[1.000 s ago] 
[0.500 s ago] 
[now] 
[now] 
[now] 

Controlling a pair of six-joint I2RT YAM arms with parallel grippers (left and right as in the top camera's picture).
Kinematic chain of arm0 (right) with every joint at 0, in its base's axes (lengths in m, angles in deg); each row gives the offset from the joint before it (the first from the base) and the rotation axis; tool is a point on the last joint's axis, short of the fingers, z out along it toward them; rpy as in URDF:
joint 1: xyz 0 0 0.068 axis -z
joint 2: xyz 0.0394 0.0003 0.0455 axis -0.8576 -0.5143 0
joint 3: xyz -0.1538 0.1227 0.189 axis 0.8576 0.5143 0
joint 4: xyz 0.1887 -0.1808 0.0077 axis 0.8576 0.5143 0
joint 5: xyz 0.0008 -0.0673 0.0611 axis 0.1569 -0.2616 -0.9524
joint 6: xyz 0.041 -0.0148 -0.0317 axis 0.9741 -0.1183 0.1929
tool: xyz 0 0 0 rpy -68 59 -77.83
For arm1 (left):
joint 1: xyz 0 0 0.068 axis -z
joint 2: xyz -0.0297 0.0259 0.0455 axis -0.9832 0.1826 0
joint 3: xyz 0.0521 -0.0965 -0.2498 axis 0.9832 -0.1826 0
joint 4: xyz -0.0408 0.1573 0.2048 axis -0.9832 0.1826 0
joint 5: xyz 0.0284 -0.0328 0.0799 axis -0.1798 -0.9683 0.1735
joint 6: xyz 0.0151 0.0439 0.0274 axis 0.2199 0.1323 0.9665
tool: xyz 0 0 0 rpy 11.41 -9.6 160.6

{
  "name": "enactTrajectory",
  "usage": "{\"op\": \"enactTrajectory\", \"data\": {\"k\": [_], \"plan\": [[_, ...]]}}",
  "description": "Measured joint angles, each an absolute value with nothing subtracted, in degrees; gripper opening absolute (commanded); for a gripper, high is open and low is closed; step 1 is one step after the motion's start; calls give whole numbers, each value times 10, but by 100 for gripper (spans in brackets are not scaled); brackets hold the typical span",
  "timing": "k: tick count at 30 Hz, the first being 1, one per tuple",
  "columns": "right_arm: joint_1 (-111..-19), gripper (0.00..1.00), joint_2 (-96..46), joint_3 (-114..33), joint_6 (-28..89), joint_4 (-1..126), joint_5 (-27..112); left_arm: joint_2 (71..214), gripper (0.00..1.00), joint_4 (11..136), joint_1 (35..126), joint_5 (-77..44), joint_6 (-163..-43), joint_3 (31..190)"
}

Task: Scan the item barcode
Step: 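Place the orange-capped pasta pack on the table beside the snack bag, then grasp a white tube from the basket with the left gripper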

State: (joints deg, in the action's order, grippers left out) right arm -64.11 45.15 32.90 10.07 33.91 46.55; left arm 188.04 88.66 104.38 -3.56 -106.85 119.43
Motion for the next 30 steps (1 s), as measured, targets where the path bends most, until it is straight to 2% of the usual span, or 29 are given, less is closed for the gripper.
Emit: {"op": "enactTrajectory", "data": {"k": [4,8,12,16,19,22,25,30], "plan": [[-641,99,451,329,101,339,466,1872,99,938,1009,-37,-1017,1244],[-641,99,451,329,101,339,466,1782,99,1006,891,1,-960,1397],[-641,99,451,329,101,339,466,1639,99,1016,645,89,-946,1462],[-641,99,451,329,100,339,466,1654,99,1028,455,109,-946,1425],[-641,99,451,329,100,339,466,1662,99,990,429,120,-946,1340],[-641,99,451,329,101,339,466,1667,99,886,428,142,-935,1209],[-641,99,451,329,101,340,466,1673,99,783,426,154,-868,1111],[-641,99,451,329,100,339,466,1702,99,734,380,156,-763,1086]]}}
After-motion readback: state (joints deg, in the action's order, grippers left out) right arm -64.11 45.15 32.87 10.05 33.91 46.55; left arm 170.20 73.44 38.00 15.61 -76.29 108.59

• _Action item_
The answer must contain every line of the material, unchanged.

• _Written reply_
[1.000 s ago] 
[0.500 s ago] 
[now] 
[now] 
[now] 

Controlling a pair of six-joint I2RT YAM arms with parallel grippers (left and right as in the top camera's picture).
Kinematic chain of arm0 (right) with every joint at 0, in its base's axes (lengths in m, angles in deg); each row gives the offset from the joint before it (the first from the base) and the rotation axis; tool is a point on the last joint's axis, short of the fingers, z out along it toward them; rpy as in URDF:
joint 1: xyz 0 0 0.068 axis -z
joint 2: xyz 0.0394 0.0003 0.0455 axis -0.8576 -0.5143 0
joint 3: xyz -0.1538 0.1227 0.189 axis 0.8576 0.5143 0
joint 4: xyz 0.1887 -0.1808 0.0077 axis 0.8576 0.5143 0
joint 5: xyz 0.0008 -0.0673 0.0611 axis 0.1569 -0.2616 -0.9524
joint 6: xyz 0.041 -0.0148 -0.0317 axis 0.9741 -0.1183 0.1929
tool: xyz 0 0 0 rpy -68 59 -77.83
For arm1 (left):
joint 1: xyz 0 0 0.068 axis -z
joint 2: xyz -0.0297 0.0259 0.0455 axis -0.9832 0.1826 0
joint 3: xyz 0.0521 -0.0965 -0.2498 axis 0.9832 -0.1826 0
joint 4: xyz -0.0408 0.1573 0.2048 axis -0.9832 0.1826 0
joint 5: xyz 0.0284 -0.0328 0.0799 axis -0.1798 -0.9683 0.1735
joint 6: xyz 0.0151 0.0439 0.0274 axis 0.2199 0.1323 0.9665
tool: xyz 0 0 0 rpy 11.41 -9.6 160.6

{
  "name": "enactTrajectory",
  "usage": "{\"op\": \"enactTrajectory\", \"data\": {\"k\": [_], \"plan\": [[_, ...]]}}",
  "description": "Measured joint angles, each an absolute value with nothing subtracted, in degrees; gripper opening absolute (commanded); for a gripper, high is open and low is closed; step 1 is one step after the motion's start; calls give whole numbers, each value times 10, but by 100 for gripper (spans in brackets are not scaled); brackets hold the typical span",
  "timing": "k: tick count at 30 Hz, the first being 1, one per tuple",
  "columns": "right_arm: joint_1 (-111..-19), gripper (0.00..1.00), joint_2 (-96..46), joint_3 (-114..33), joint_6 (-28..89), joint_4 (-1..126), joint_5 (-27..112); left_arm: joint_2 (71..214), gripper (0.00..1.00), joint_4 (11..136), joint_1 (35..126), joint_5 (-77..44), joint_6 (-163..-43), joint_3 (31..190)"
}

Task: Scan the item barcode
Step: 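Place the orange-capped pasta pack on the table beside the snack bag, then grasp a white tube from the basket with the left gripper
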
State: (joints deg, in the action's order, grippers left out) right arm -64.11 45.15 32.90 10.07 33.91 46.55; left arm 188.04 88.66 104.38 -3.56 -106.85 119.43
Motion for the next 30 steps (1 s), as measured, targets where the path bends most, until it is straight to 2% of the usual span, or 29 are given, less is closed for the gripper.
Emit: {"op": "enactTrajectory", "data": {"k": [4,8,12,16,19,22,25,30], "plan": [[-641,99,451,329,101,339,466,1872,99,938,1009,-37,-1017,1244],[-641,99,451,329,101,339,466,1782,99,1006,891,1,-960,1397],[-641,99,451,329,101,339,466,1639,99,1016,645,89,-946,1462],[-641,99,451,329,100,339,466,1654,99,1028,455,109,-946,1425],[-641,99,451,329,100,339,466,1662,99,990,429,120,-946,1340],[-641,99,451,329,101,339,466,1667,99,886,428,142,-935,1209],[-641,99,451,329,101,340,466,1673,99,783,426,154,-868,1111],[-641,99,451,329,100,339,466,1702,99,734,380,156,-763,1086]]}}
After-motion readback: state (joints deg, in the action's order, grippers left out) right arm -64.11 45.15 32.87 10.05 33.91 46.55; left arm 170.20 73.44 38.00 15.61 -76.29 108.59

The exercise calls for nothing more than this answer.